Theological Journal – July 11 Lee Camp: Scandalous Witness: A Little Political Manifesto for Christians (1)
Lee Camp has given us what some
have called a Resident Aliens, the influential and formative book
co-authored by Stan Hauerwas and Will Willimon in 1989, for our own day. In
fifteen propositions he fleshes out an ecclesial politic that well-positions
the North American church for witness and mission in the 2020’s.
Working on the premise that the
only genuinely revolutionary power in the world is that found in Christian
faith (quoting Merton, Kindle Loc.90), Camp poses that faith as a claim about
the world and the particular way of life it entails. That makes it inherently
political.
In our day the threats and
challenges to our world’s health and well-being intensify while at the same
time the church destroys its own witness. Quoting Andrew Sullivan:
“Yes, many Evangelicals are among the
holiest and most quietly devoted people out there. Some have bravely resisted
the cult. But their leaders have tribalized a religion explicitly built by
Jesus as anti-tribal. They have turned to idols—including their blasphemous
belief in America as God’s chosen country. They have embraced wealth and
nationalism as core goods, two ideas utterly anathema to Christ.
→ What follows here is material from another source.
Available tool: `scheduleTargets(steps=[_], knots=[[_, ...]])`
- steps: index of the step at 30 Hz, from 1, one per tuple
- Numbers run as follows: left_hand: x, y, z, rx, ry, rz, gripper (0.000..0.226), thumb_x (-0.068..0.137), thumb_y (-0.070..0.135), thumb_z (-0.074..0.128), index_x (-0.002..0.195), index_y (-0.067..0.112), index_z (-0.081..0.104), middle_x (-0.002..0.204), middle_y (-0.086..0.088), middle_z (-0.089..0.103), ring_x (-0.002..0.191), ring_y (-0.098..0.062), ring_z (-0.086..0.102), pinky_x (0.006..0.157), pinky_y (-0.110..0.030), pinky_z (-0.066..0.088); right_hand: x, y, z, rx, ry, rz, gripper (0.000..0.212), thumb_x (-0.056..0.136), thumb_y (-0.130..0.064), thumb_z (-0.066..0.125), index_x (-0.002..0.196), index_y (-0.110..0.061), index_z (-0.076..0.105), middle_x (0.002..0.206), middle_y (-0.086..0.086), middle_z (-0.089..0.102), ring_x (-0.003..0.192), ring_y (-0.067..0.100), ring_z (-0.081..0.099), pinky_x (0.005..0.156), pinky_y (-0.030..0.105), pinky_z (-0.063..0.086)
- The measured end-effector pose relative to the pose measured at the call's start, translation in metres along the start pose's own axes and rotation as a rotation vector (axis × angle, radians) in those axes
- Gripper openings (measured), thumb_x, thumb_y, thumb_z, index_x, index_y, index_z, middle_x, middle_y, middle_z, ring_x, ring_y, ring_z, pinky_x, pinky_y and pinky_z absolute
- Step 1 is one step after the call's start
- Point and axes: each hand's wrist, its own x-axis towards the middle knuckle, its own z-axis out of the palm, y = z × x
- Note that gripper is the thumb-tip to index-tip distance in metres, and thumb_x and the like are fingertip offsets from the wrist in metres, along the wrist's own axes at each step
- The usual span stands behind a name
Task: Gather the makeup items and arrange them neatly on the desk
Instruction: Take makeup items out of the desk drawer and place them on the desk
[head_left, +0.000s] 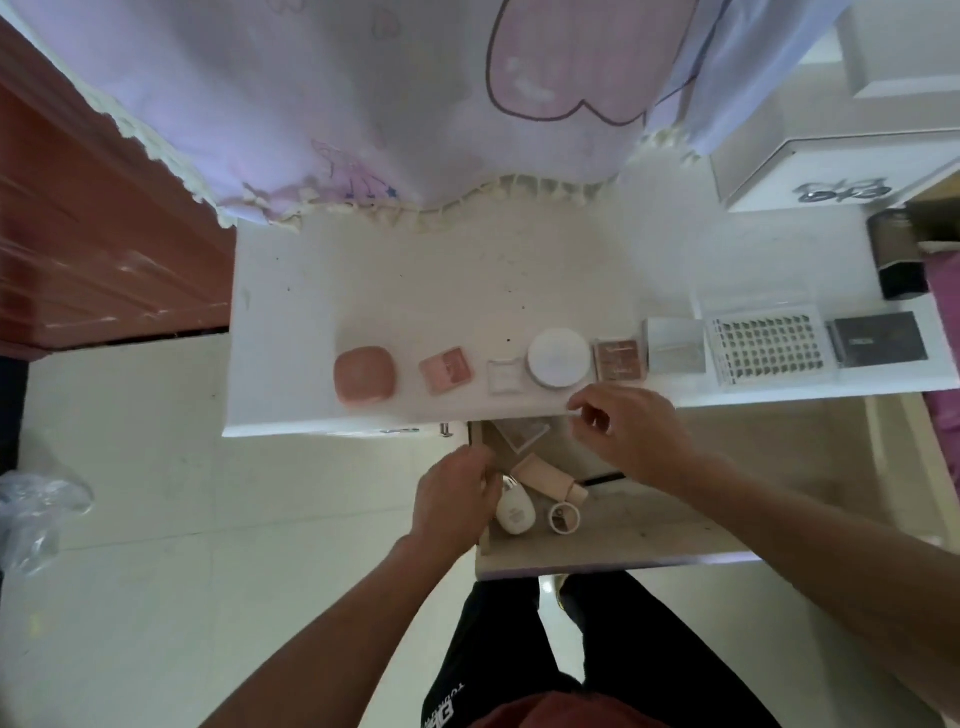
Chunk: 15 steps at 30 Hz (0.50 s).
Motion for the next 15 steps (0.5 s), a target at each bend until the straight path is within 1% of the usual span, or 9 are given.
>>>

They are
indifferent to the destruction of the creation they say they believe God made.
And because their faith is unmoored but their religious impulse is strong, they
seek a replacement for religion. This is why they could suddenly rally to a
cult called Trump. He may be the least Christian person in America, but his
persona met the religious need their own faiths had ceased to provide. The
terrible truth of the last three years is that the fresh appeal of a
leader-cult has overwhelmed the fading truths of Christianity.”
And critiquing
the humorlessness of the Left, he says,
“And so the young adherents of the Great
Awokening exhibit the zeal of the Great Awakening. . . . [They] punish heresy
by banishing sinners from society or coercing them to public demonstrations of
shame, and provide an avenue for redemption in the form of a thorough public
confession of sin. “Social justice” theory requires the admission of white
privilege in ways that are strikingly like the admission of original sin. A
Christian is born again; an activist gets woke. To the belief in human progress
unfolding through history—itself a remnant of Christian eschatology—it adds the
Leninist twist of a cadre of heroes who jump-start the revolution.”
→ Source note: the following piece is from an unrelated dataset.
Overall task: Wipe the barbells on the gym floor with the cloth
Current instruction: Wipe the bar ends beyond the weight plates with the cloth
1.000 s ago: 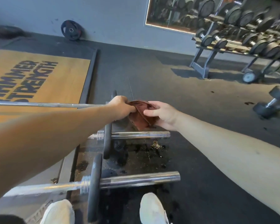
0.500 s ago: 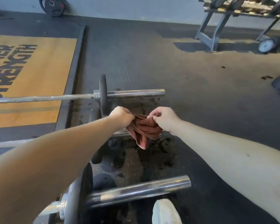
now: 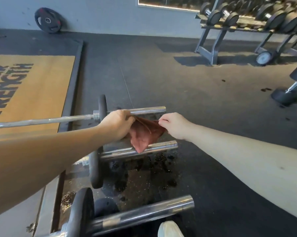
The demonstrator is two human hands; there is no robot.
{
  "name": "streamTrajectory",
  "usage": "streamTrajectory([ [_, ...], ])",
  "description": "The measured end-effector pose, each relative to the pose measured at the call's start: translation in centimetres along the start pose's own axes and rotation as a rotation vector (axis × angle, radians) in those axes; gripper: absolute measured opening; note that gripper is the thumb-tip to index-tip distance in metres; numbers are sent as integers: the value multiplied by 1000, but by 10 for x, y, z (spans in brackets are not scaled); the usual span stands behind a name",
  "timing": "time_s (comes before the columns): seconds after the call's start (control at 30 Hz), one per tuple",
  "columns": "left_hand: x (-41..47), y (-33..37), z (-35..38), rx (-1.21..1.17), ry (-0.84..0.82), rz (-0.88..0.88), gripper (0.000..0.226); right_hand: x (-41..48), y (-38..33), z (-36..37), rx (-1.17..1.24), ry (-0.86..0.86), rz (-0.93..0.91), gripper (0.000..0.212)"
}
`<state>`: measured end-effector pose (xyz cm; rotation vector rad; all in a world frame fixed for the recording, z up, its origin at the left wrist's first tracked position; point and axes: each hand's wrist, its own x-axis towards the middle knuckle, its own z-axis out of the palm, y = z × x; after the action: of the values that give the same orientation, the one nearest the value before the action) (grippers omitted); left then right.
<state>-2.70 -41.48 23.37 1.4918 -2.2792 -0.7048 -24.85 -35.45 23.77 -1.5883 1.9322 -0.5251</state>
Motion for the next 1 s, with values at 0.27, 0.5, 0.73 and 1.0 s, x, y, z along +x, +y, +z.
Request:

In such a circumstance, and given
the power Camps finds in the Christian faith, that faith must be retooled from
the ground up. That means for him rediscovering that this faith is a in itself
a politic, and not the private, personal religion it has whittled itself down
to be. Camp writes:
“. . . by politic I mean an
all-encompassing manner of communal life that grapples with all the questions
the classical art of politics has always asked: How do we live together? How do
we deal with offenses? How do we deal with money? How do we deal with enemies
and violence? How do we arrange marriage and families and social structures?
How is authority mediated, employed, ordered? How do we rightfully order
passions and appetites? And much more besides, but most especially add these:
Where is human history headed? What does it mean to be human? And what does it
look like to live in a rightly ordered human community that engenders
flourishing, justice, and the peace of God?” (Kindle Loc.126-132)
Camp’s not
advocating for a return to Christendom with this. Far from it. Indeed it is in
the debris of the mess Christianity has made of itself in this country that he
sees “(a) the political possibility that rejection and loss may be hallmarks of
the kingdom of God, until the kingdom comes in fullness, but also (b) the
political possibility that unfathomable and as yet unimagined possibilities are
made possible by the resurrecting power of God, even before the kingdom comes
in all its fullness.” (Kindle Loc.138-144)
He imagines a
politic (as distinct from a politics, which was the mistake of Christendom). This
means realizing that Jesus
-rejected the way of making the nation
great again,
-rejected the role of religious reformer,
and
-rejected reducing his role to that of
social reformer.
Instead he
plumps for a fourth way, a socio-spiritual-political option which he lays out
in his fifteen propositions (neither left or right according to our accepted
spectrum.
His aim is to
produce “a sort of syllabus for the sort of study Christians in the West must
do to reconfigure our faith as good news to the world instead of the paltry,
partisan, privatized matter too often proffered.” (Kindle Loc.200)
Camp believes
that by recovering this received wisdom of the church we need be neither
fearful nor critical in our approach to our world but rather confident and
constructive. It is in this spirit (Or is it Spirit?) he offers his
propositions. And the first of those I turn to tomorrow.